◆ Work request
Reproduce each line of the material precisely.

::: Given information :::

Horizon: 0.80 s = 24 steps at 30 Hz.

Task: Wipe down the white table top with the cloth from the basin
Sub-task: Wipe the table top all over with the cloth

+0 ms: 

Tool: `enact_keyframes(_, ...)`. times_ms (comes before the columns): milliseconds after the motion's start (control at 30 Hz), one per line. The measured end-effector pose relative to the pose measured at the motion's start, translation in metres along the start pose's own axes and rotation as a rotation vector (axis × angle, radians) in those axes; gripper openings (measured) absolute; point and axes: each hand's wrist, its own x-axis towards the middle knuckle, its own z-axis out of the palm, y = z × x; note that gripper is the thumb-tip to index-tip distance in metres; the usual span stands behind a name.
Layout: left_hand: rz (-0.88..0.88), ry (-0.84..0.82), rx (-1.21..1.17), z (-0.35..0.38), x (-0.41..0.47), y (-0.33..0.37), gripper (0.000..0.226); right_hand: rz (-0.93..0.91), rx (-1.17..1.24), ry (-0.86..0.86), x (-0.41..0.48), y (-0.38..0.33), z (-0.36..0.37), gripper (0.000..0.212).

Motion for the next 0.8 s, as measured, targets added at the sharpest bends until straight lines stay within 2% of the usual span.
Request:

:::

◆ Answer space
Horizon: 0.80 s = 24 steps at 30 Hz.

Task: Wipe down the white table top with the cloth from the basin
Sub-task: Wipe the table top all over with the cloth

+0 ms: 

Tool: `enact_keyframes(_, ...)`. times_ms (comes before the columns): milliseconds after the motion's start (control at 30 Hz), one per line. The measured end-effector pose relative to the pose measured at the motion's start, translation in metres along the start pose's own axes and rotation as a rotation vector (axis × angle, radians) in those axes; gripper openings (measured) absolute; point and axes: each hand's wrist, its own x-axis towards the middle knuckle, its own z-axis out of the palm, y = z × x; note that gripper is the thumb-tip to index-tip distance in metres; the usual span stands behind a name.
Layout: left_hand: rz (-0.88..0.88), ry (-0.84..0.82), rx (-1.21..1.17), z (-0.35..0.38), x (-0.41..0.47), y (-0.33..0.37), gripper (0.000..0.226); right_hand: rz (-0.93..0.91), rx (-1.17..1.24), ry (-0.86..0.86), x (-0.41..0.48), y (-0.38..0.33), z (-0.36..0.37), gripper (0.000..0.212).

Motion for the next 0.8 s, as measured, targets added at the sharpest bends until straight lines stay within 2% of the usual span.
Request:

No additional response is needed to complete this exercise.